I will ship to the US and Canada for this contest. But I'll have a contest for countries outside North America soon!
I'm in sympathy with Kirsten's international postage plight. There was a disquieting incident a few years ago where I had to go to my local post office (where they STILL remember this!) to claim a bunch of manniquin heads with stamps plastered all over their foreheads, and addressed to me. I though that was bad, and then I learned these were POSTAGE DUE -- I had to pay ransom to the post office for inadequate postage noted in Singapore but to be collected from the recipient on delivery. The same correspondent had an unhappy, and apparently unbreakable habit of using aerograms (air letter sheets) as wrappers for letters instead of as the whole letter themselves (seriously, they said "No Enclosures Permitted" on all three flaps, how could you miss that?). Off to the post office to pay another 20 cents (difference between aerogram and letter air mail rate at the time -- it'd be twice that now if the USPS hadn't discontinued aerogram rates).
Robert in San Diego, the southwest corner pocket of the continental United States, where I have received airmail letters from Nairobi, Kenya THREE DAYS after they were mailed!
I indulge in overwrought rhetorical hyperbole as much as anyone, but I thought Pickles Picasso's "I will kill" for a copy of How to Lead a Life of Crime was an outstanding, self-referential example of that. At least, I hope it was a rhetorical flourish!
Robert in San Diego
I'm not entering this contest, but I can't wait to see the results. Love of dress? Seriously?

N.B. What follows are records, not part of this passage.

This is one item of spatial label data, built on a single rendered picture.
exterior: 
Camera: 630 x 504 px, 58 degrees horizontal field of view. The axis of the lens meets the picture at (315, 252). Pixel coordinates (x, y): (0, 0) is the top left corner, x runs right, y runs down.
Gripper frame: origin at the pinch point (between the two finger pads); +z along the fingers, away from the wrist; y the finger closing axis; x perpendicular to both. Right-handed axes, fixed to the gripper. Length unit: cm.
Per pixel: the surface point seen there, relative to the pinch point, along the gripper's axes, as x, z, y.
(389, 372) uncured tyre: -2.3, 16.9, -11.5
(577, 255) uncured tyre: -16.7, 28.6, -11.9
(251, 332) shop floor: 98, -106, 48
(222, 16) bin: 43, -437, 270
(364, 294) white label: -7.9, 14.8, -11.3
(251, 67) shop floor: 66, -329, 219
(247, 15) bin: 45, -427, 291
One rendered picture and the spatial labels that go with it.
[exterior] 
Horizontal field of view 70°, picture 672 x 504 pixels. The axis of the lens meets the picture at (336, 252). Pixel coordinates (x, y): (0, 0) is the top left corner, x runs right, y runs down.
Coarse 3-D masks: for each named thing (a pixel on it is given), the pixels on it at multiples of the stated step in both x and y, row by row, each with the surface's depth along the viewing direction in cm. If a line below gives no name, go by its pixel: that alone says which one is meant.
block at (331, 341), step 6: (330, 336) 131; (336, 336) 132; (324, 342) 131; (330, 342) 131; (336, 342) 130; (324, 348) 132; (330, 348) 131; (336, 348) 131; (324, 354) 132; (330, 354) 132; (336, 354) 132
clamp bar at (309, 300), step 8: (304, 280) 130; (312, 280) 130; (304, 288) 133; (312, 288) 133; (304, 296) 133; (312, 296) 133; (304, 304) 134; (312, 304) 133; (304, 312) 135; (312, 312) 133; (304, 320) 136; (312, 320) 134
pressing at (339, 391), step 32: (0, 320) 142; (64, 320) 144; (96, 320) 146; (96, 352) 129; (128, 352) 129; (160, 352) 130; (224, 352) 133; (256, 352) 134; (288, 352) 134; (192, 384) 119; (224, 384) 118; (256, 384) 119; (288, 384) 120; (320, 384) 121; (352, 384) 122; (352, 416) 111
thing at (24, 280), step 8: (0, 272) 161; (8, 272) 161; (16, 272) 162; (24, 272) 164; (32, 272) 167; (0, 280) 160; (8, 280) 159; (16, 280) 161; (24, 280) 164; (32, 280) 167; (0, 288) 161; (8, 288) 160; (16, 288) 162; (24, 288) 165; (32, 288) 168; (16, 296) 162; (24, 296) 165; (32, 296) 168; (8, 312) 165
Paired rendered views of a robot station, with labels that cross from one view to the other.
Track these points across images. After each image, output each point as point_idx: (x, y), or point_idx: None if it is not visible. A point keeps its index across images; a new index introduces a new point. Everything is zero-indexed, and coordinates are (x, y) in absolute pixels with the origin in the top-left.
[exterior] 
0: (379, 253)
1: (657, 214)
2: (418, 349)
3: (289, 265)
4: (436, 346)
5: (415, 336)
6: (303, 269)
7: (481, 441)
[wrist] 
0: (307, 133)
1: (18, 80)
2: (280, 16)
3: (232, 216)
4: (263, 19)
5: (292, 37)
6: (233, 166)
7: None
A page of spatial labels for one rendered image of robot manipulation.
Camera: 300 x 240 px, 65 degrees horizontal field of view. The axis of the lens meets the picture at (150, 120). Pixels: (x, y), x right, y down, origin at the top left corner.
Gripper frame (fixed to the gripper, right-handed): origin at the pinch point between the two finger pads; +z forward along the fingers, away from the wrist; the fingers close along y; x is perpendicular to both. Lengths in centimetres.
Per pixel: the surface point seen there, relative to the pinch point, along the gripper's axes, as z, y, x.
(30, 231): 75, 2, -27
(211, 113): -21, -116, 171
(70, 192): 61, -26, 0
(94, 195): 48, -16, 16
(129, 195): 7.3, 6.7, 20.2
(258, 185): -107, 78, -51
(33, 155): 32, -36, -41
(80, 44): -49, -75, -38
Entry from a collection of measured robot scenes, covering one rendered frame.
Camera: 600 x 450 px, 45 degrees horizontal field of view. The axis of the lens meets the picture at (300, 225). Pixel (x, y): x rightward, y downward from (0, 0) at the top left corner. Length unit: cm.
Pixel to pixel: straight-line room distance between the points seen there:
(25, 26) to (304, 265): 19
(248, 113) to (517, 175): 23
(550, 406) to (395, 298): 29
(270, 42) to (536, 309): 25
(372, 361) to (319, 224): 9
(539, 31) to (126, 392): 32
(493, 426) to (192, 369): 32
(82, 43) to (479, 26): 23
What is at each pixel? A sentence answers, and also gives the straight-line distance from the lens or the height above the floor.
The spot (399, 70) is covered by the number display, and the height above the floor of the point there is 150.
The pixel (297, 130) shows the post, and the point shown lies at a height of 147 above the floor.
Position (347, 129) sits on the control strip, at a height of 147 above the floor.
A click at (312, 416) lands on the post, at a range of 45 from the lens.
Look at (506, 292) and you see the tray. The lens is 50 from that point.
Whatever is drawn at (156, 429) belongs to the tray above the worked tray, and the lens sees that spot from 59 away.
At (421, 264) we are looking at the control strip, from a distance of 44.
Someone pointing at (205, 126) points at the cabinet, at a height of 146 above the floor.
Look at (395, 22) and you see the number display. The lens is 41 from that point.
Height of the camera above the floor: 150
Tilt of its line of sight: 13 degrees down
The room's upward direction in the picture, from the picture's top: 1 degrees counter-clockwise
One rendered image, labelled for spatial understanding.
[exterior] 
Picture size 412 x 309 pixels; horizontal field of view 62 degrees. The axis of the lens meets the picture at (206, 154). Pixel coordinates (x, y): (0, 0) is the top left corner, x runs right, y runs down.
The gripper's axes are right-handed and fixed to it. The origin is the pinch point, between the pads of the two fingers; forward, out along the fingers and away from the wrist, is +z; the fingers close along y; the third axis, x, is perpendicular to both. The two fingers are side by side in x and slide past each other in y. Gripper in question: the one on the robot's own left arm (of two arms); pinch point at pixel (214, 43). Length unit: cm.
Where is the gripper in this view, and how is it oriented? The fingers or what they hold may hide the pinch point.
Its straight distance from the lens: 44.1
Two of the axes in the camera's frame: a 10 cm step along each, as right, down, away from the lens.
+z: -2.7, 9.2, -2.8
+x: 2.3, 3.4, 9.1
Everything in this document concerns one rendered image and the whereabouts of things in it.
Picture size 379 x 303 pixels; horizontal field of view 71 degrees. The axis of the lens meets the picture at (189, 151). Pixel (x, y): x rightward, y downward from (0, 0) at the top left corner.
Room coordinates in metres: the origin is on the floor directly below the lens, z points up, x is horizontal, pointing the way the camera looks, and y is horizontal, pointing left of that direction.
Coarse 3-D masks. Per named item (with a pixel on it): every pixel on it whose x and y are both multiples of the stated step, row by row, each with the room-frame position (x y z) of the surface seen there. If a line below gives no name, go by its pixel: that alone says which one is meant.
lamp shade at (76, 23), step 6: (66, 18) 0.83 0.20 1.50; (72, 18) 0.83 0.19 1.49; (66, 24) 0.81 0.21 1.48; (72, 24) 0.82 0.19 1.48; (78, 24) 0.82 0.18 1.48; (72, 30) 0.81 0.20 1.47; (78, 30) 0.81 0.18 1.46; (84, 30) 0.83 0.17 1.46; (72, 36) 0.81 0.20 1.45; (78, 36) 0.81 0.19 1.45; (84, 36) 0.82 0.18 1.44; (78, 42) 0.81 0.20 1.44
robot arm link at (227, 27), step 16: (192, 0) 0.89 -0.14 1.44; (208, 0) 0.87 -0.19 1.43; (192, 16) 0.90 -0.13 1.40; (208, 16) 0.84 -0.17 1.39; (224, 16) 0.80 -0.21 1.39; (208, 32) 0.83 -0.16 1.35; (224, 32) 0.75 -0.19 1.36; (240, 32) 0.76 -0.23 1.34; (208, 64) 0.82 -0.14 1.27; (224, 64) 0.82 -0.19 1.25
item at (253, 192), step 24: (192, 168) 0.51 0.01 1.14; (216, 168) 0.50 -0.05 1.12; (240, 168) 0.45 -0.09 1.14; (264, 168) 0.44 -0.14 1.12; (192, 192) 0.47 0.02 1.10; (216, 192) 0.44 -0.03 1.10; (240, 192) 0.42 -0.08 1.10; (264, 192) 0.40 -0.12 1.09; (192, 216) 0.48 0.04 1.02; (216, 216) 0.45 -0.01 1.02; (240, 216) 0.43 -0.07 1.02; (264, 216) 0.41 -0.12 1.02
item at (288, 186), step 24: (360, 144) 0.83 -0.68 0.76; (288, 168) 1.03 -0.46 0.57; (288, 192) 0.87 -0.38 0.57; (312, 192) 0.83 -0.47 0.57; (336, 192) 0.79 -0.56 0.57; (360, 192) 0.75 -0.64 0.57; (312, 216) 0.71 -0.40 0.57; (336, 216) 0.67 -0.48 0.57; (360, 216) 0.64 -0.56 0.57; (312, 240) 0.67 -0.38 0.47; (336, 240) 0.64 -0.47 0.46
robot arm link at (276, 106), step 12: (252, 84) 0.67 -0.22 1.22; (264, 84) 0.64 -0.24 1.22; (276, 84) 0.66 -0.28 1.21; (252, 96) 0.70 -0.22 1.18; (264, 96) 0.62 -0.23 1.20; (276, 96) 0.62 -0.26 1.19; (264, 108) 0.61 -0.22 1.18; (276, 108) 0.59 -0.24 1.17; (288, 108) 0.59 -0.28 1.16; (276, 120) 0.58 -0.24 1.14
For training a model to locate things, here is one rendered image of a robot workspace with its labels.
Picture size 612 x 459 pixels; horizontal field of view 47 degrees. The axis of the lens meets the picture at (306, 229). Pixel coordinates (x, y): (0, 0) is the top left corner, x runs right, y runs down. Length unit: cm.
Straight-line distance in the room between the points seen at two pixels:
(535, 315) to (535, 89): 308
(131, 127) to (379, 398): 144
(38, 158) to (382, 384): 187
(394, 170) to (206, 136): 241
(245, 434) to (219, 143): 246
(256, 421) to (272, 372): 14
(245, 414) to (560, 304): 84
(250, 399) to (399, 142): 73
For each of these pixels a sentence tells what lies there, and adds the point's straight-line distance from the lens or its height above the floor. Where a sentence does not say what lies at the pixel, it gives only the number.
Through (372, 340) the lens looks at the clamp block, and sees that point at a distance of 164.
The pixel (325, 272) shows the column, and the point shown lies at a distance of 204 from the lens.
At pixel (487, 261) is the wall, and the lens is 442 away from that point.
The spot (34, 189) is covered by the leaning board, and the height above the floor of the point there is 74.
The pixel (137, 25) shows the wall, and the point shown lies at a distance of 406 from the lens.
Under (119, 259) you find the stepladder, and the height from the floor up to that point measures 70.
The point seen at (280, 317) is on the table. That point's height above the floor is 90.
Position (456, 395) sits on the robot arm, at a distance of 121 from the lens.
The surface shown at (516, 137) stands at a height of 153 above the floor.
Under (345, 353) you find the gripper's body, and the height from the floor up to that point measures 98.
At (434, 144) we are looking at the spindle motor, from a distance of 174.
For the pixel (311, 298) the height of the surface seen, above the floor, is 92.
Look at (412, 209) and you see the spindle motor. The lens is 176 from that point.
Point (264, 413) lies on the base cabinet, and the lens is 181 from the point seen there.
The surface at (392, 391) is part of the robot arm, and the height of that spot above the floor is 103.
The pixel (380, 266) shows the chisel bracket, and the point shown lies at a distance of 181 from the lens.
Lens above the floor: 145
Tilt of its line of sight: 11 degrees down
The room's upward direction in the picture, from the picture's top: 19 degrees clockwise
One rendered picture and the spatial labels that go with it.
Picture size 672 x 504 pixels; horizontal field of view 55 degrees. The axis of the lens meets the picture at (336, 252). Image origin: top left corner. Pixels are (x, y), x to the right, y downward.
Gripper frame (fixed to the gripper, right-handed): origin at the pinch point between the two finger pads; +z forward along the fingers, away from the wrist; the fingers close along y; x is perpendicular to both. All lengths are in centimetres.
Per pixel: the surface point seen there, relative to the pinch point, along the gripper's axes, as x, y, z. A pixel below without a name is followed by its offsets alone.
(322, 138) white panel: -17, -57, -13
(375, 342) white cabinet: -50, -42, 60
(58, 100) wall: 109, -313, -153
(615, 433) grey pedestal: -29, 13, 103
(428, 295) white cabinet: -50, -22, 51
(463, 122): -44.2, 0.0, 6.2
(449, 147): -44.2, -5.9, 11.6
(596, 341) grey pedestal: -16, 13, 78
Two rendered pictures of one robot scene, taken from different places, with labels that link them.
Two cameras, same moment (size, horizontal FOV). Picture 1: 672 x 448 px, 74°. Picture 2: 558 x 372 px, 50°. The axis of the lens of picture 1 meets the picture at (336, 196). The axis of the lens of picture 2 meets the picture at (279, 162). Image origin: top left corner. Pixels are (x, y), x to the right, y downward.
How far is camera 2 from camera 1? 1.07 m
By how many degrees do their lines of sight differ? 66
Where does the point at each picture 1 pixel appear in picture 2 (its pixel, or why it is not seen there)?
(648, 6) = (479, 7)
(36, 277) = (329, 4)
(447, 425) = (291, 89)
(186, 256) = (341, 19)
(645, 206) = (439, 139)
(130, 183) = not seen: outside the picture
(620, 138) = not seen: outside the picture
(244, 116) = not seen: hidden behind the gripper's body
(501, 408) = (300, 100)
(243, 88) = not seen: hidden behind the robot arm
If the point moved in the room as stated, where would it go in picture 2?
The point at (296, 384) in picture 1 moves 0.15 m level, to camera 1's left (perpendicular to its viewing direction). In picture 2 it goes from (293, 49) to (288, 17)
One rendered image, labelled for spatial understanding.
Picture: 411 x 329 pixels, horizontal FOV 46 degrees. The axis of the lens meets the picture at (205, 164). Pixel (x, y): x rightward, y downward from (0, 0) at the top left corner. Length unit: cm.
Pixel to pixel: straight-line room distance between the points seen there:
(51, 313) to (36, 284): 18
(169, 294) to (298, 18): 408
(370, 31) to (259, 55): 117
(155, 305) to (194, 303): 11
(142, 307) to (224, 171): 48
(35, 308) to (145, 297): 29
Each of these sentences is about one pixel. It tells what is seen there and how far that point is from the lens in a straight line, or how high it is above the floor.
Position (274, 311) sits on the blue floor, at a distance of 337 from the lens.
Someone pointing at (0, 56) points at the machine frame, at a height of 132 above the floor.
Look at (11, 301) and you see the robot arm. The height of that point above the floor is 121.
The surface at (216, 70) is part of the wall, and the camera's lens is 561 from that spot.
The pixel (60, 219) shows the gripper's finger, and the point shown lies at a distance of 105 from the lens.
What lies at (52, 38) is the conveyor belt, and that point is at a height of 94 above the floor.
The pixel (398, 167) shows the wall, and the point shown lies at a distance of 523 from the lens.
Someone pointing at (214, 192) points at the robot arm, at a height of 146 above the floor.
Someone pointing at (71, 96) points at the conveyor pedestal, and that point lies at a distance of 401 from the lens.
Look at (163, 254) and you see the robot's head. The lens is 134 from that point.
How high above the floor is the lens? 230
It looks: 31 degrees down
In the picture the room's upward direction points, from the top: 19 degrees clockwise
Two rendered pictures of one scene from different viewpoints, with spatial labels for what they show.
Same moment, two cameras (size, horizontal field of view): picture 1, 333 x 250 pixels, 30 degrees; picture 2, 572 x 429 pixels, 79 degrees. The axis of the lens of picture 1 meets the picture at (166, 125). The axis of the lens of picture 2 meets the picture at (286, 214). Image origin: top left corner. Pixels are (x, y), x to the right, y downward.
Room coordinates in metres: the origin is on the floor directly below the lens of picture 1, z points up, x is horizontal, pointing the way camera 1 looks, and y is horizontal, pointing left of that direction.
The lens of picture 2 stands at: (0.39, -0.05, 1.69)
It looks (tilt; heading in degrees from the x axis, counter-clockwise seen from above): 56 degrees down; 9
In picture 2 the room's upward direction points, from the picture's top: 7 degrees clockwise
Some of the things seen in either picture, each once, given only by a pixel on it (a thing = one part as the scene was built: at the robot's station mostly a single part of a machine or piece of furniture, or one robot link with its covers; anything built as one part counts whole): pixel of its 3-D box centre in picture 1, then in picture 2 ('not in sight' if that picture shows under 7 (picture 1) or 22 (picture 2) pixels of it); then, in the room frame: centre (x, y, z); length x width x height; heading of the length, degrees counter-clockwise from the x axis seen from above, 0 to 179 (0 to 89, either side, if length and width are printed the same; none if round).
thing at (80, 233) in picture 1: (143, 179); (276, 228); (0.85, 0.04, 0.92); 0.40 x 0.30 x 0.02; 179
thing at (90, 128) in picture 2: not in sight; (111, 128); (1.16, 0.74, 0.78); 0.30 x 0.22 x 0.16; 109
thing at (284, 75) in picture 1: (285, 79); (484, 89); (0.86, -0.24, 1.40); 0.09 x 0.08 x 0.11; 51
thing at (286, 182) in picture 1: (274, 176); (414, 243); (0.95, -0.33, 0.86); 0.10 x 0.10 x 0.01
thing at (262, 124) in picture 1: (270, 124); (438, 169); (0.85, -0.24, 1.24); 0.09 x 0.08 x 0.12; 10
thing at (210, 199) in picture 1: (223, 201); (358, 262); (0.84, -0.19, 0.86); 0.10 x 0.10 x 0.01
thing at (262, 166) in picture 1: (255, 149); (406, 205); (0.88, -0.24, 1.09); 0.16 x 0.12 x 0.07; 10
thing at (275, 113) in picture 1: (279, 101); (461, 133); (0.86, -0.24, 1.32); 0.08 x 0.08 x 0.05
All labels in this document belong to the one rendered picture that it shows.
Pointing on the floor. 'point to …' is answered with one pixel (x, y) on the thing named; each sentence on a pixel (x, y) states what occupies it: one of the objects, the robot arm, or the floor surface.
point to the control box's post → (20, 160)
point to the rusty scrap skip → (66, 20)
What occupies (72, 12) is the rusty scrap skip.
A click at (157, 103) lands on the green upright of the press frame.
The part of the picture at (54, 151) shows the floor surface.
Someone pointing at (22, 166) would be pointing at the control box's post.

I mean sure, I want to look nice and not be an eyesore but its not a quarter of my entire life.
I'm going to make a wild guess at the areas for an irregular:
Curiosity
Adventure
Slyness
Love of coffee
Love of New York
Awesome contest!
Manniquin heads? I've asked my parents if I could send my friend in NC a banana. (jsut the banana. No package) I'm still going to try.
Augh! Is that a banana I see before me, all squished up in the sorting machines, except for the skin buried underneath a pile of Priority Mail Flat Rate boxes?
Please, Pickles Picasso, don't risk something soft in the mail, the letters and packaged that get mucked up might not be yours.
Robert in San Diego
I haven't thought of it that way. Hmmm. I guess I better not. (Not that I'm allowed to, anyway.)